3. La première Constituante tunisienne, qui a siégé d’avril 1956 à juin 1959, n’a pas accordé aux droits et libertés toute l’attention qu’ils méritaient. Ses débats se sont focalisés quasi-exclusivement sur la question du régime politique. La Constituante a changé plusieurs fois d’optique, au gré de la conjoncture politique, en planchant d’abord sur un avant-projet de Constitution monarchique avant de reprendre ses travaux à zéro après le 25 juillet 1957, pour épouser les vues du président Bourguiba, qui était notoirement favorable à un système présidentiel fort. Avant même la conclusion du processus, un éminent constitutionnaliste étranger, le professeur Georges Lavau, ainsi que deux juristes avertis, Noë Ladhari et Mansour Moalla, alors tout jeune inspecteur des finances, avaient pointé du doigt les carences et les insuffisances d’un texte qu’ils jugeaient insuffisamment protecteur des droits et libertés : « Les droits fondamentaux sont énoncés de façon trop restrictive, les droits sont reconnus dans leur principe, mais leur étendue est laissée à l’appréciation du législateur […] ; toute la partie réservée aux droits et devoirs du citoyen est très mal rédigée, donne le sentiment d’avoir été faite à la hâte et est insuffisante […] ; beaucoup d’articles sont d’une imprécision regrettable […] ; les garanties offertes aux magistrats sont dérisoires […] ; le pouvoir judiciaire, censés faire office de contrepoids [dans un schéma de séparation des pouvoirs] manque ici, et n’est pas instauré ». C’était en janvier 1958, dans les colonnes de l’Action, l’ancêtre de Jeune Afrique.
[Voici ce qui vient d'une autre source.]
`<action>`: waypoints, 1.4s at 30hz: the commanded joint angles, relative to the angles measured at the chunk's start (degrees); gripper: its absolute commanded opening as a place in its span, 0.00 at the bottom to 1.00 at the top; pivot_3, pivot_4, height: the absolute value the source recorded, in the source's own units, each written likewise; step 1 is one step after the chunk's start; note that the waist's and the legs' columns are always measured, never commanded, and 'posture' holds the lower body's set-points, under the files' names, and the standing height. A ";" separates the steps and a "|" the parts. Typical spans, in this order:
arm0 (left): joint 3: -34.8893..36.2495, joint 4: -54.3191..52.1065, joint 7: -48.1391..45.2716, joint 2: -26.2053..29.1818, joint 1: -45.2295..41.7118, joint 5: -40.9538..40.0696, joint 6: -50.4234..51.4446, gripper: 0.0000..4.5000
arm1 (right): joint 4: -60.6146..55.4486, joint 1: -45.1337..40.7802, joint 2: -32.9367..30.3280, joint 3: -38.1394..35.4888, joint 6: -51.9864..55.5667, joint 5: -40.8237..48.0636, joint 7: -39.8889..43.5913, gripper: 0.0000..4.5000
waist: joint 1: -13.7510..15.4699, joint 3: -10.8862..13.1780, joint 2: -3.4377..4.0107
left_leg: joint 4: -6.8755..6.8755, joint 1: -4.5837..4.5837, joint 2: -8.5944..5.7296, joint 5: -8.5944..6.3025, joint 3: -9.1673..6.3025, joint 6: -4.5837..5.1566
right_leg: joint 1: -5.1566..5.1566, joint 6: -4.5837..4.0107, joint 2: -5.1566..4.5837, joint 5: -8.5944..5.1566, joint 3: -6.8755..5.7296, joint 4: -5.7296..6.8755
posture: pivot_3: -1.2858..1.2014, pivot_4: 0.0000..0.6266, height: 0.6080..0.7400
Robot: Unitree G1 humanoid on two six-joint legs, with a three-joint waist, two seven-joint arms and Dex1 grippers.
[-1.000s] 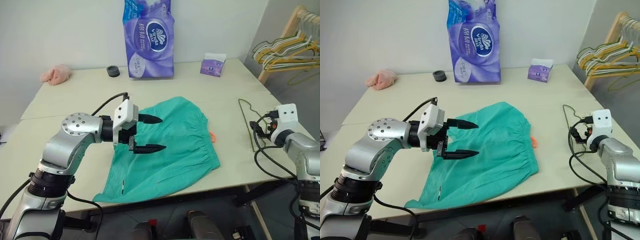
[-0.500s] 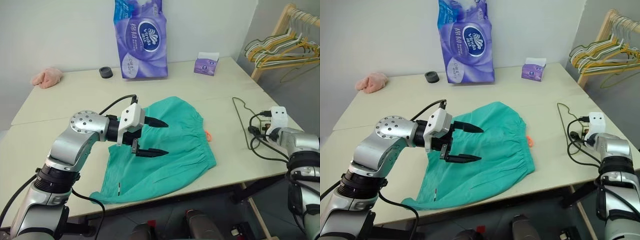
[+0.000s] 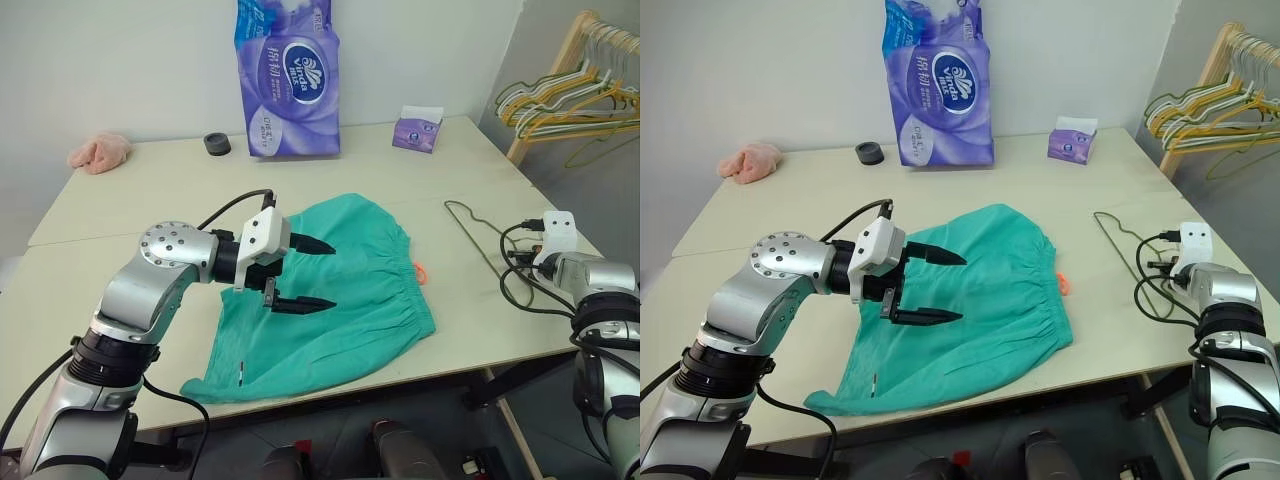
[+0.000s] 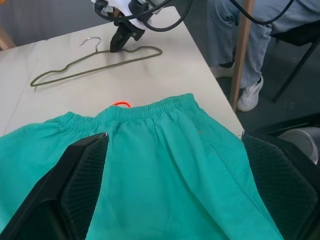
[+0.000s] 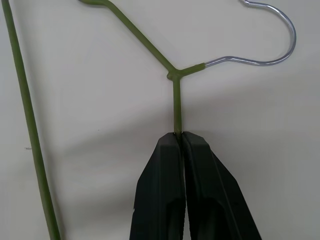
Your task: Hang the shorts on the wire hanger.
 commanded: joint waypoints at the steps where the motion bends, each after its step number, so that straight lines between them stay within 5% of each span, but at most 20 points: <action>1: 2.57 1.27 2.50 0.15 -1.12 -0.05 1.85 1.00 | -6.75 2.46 -1.20 1.06 -1.09 -0.55 2.36 0.01 | -0.02 0.03 0.03 | -0.01 0.00 0.00 0.00 -0.01 0.00 | -0.01 0.01 0.00 -0.01 -0.01 0.00 | 0.44 0.17 1.00; 10: 9.32 21.87 12.07 -0.88 -9.57 2.57 2.53 1.00 | -41.82 13.47 -3.78 4.66 -6.64 -1.68 8.96 0.01 | -0.18 0.30 0.33 | -0.04 -0.08 0.03 -0.02 -0.10 -0.03 | -0.14 0.29 -0.11 -0.16 -0.08 0.07 | 0.43 0.17 1.00; 15: 10.61 26.93 9.07 -0.38 -12.27 0.48 6.29 1.00 | -51.91 15.78 -4.77 9.38 -14.15 -5.26 11.08 0.01 | -0.31 0.33 0.32 | -0.04 -0.08 0.13 -0.05 -0.12 -0.08 | -0.18 0.31 -0.16 -0.17 -0.13 0.08 | 0.43 0.17 1.00; 25: 7.33 27.48 -4.39 3.27 -11.47 0.84 7.45 1.00 | -60.80 13.87 -5.87 16.97 -31.63 -6.57 22.53 0.01 | -0.33 0.46 0.17 | -0.03 -0.14 0.11 -0.07 -0.09 -0.14 | -0.31 0.30 -0.20 -0.16 -0.14 0.10 | 0.43 0.17 1.00; 42: 2.48 22.12 -11.44 4.10 -5.43 2.97 6.20 1.00 | -62.04 7.40 -1.90 20.50 -39.03 -5.78 30.00 0.01 | -0.22 0.52 0.12 | -0.02 -0.17 0.12 -0.07 -0.12 -0.14 | -0.37 0.03 -0.26 -0.01 -0.12 0.14 | 0.43 0.16 1.00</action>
On ne les avait malheureusement pas entendus.

Habib Bourguiba était obsédé par les droits de l’État, bien plus que par ceux des individus. Le fondateur de la République tunisienne était hanté par le passé de division de la Tunisie, par ce « démon numide » stigmatisé par Ibn Khaldoun, que la sédition yousséfiste venait de raviver. Bourguiba voulait à tout prix consolider l’Etat, affermir son autorité, le protéger contre « l’anarchie et l’effritement ». Il pensait que, pour s’élever et prospérer, l’homme devait « vivre à l’abri d’un pouvoir juste et fort ». Mais, avec les années, ce pouvoir s’est mué en pouvoir despotique et les droits de l’individu s’en sont trouvés gravement lésés. Aussi, à la lumière de l’expérience, nous pensons qu’il serait véritablement judicieux que le débat sur la déclaration des droits précède le débat constitutionnel. C’est un débat essentiel, il doit bénéficier de toute l’attention nécessaire. La Constituante doit en faire sa priorité.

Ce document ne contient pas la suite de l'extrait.